DP-203 Practice Question: Monitor and optimize data storage and processing
This DP-203 practice question tests your understanding of monitor and optimize data storage and processing. Match the stated requirement to the specific cloud service, access model, or configuration option — many options are valid in isolation but not for this scenario. After answering, compare your reasoning against the explanation and wrong-answer breakdown below. Once you have made your selection, read the full explanation to reinforce the concept and understand why each distractor is designed to mislead on exam day.
Answer the question above first, then reveal the full breakdown to understand why each option is right or wrong.
Correct answer & explanation
✓
To retrieve the average count of block blobs per hour.

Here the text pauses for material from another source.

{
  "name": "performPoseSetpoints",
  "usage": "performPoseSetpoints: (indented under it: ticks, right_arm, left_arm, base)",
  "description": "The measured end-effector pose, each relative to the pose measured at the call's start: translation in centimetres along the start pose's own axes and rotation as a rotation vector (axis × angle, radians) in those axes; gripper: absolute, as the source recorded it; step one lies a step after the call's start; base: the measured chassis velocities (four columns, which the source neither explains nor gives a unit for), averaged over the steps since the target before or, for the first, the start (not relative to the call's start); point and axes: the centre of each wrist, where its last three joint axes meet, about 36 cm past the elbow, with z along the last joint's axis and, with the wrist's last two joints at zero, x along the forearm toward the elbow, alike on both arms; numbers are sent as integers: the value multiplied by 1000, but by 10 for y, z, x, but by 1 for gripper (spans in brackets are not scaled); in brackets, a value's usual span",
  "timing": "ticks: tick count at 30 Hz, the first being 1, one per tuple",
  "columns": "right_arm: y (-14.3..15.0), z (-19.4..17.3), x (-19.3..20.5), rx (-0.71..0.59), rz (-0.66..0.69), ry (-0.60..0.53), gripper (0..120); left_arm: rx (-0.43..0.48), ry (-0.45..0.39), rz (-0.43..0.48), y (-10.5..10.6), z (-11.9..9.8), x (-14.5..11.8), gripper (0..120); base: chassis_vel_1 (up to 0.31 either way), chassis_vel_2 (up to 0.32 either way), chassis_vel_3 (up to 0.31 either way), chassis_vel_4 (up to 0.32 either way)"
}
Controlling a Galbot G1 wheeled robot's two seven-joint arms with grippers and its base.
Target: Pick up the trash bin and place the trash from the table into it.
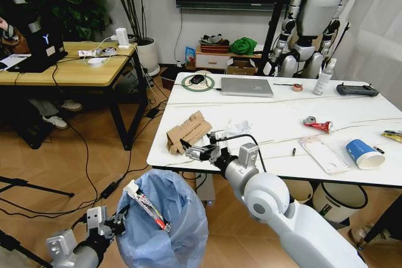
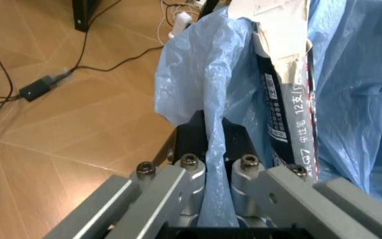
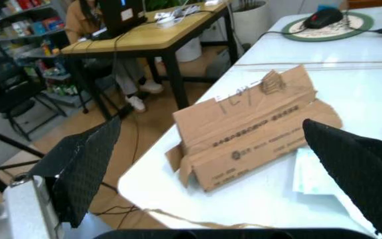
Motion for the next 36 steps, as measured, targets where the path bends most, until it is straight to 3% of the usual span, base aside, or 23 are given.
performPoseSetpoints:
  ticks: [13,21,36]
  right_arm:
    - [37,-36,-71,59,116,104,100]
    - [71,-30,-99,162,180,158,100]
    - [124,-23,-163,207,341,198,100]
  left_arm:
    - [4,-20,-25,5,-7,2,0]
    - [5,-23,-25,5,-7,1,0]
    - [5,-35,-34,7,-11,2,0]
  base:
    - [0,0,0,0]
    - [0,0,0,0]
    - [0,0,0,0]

The query uses the 'avg' aggregation on the 'BlobCount' metric, which calculates the average number of blobs over the specified time granularity (e.g., per hour). The result shows the average count of block blobs per hour, not the total count or the count in a specific tier. This aligns with option D, as the query is designed to retrieve the average count of block blobs per hour.

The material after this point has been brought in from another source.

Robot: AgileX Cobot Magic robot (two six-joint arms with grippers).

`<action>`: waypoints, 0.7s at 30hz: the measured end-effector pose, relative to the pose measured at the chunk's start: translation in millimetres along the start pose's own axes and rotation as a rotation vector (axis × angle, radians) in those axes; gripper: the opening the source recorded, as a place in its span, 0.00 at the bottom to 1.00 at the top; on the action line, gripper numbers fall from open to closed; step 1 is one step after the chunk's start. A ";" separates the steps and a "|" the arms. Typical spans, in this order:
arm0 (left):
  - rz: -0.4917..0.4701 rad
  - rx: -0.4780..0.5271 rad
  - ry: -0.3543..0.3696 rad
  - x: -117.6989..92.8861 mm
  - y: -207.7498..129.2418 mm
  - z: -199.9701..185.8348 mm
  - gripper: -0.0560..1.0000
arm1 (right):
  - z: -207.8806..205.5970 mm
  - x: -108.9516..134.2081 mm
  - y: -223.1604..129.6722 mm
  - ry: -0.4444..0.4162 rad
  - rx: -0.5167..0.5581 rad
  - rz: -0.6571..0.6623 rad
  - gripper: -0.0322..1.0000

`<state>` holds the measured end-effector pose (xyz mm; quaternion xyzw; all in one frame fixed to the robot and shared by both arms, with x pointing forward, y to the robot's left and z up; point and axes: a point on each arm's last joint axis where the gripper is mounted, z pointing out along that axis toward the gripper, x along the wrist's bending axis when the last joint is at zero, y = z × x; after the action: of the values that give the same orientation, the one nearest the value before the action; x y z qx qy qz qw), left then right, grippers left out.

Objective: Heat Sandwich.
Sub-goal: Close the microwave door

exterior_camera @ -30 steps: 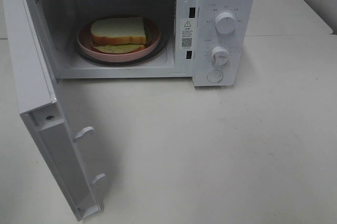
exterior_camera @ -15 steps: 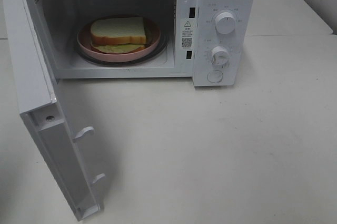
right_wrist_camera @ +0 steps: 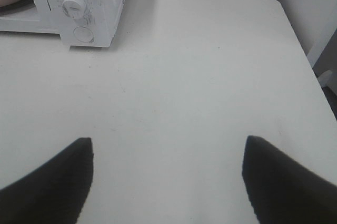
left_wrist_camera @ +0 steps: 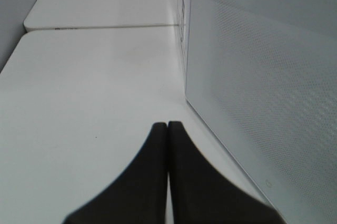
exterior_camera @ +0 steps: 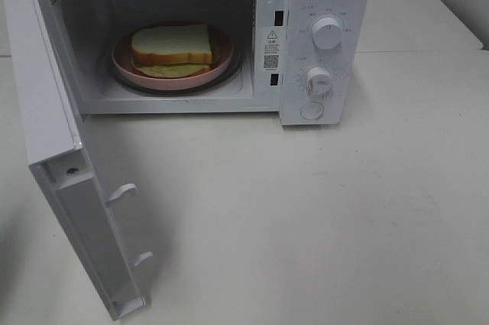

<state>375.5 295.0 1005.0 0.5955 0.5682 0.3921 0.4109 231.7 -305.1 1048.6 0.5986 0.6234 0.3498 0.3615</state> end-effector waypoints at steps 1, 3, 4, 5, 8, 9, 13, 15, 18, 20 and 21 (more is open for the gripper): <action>0.000 -0.011 0.000 0.0 -2.5 1.5 0.05 | 0.0 0.0 0.0 0.000 0.000 0.000 0.77; 0.000 -0.044 0.000 0.0 -4.9 5.9 0.05 | 0.0 0.0 0.0 0.000 0.000 0.000 0.77; 0.000 -0.065 0.000 0.0 -4.3 7.7 0.05 | 0.0 0.0 0.0 0.000 0.000 0.000 0.77; 0.000 -0.080 0.000 0.0 -4.1 10.2 0.05 | 0.0 0.0 0.0 0.000 0.000 0.000 0.77; 0.000 -0.109 0.000 0.0 -3.3 18.2 0.05 | 0.0 0.0 0.0 0.000 0.000 0.000 0.77; 0.008 -0.110 -0.002 -0.2 -3.7 21.3 0.05 | 0.0 0.0 0.0 0.000 0.000 0.000 0.77; 0.039 -0.121 -0.016 -1.6 -5.0 33.1 0.05 | 0.0 0.0 0.0 0.000 0.000 0.000 0.77; 0.060 -0.115 -0.026 -2.7 -7.0 38.4 0.05 | 0.0 0.0 0.0 0.000 0.000 0.000 0.77; 0.078 -0.115 -0.039 -4.0 -9.3 45.4 0.05 | 0.0 0.0 0.0 0.000 0.000 0.000 0.77; 0.080 -0.117 -0.042 -4.2 -9.7 46.9 0.05 | 0.0 0.0 0.0 0.000 0.000 0.000 0.77; 0.084 -0.117 -0.053 -6.0 -10.3 50.8 0.05 | 0.0 0.0 0.0 0.000 0.000 0.000 0.77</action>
<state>418.9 287.0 977.4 0.6038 0.5078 0.4256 0.4432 231.7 -305.1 1048.6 0.5986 0.6234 0.3498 0.3615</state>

Key principle: Answer the scenario, not the keyword: identify the specific constraint before choosing the most familiar-sounding option.
Answer analysis
Option-by-option breakdown
For each option: why learners choose it and why it is or isn't the right answer here.
✗
To calculate the average number of block blobs in the hot tier.
Why it's wrong here
No filter on access tier is applied.
✗
To identify the time period with the highest blob count.
Why it's wrong here
Query returns average per hour, not max over time.
✗
To measure the total size of all block blobs in the account.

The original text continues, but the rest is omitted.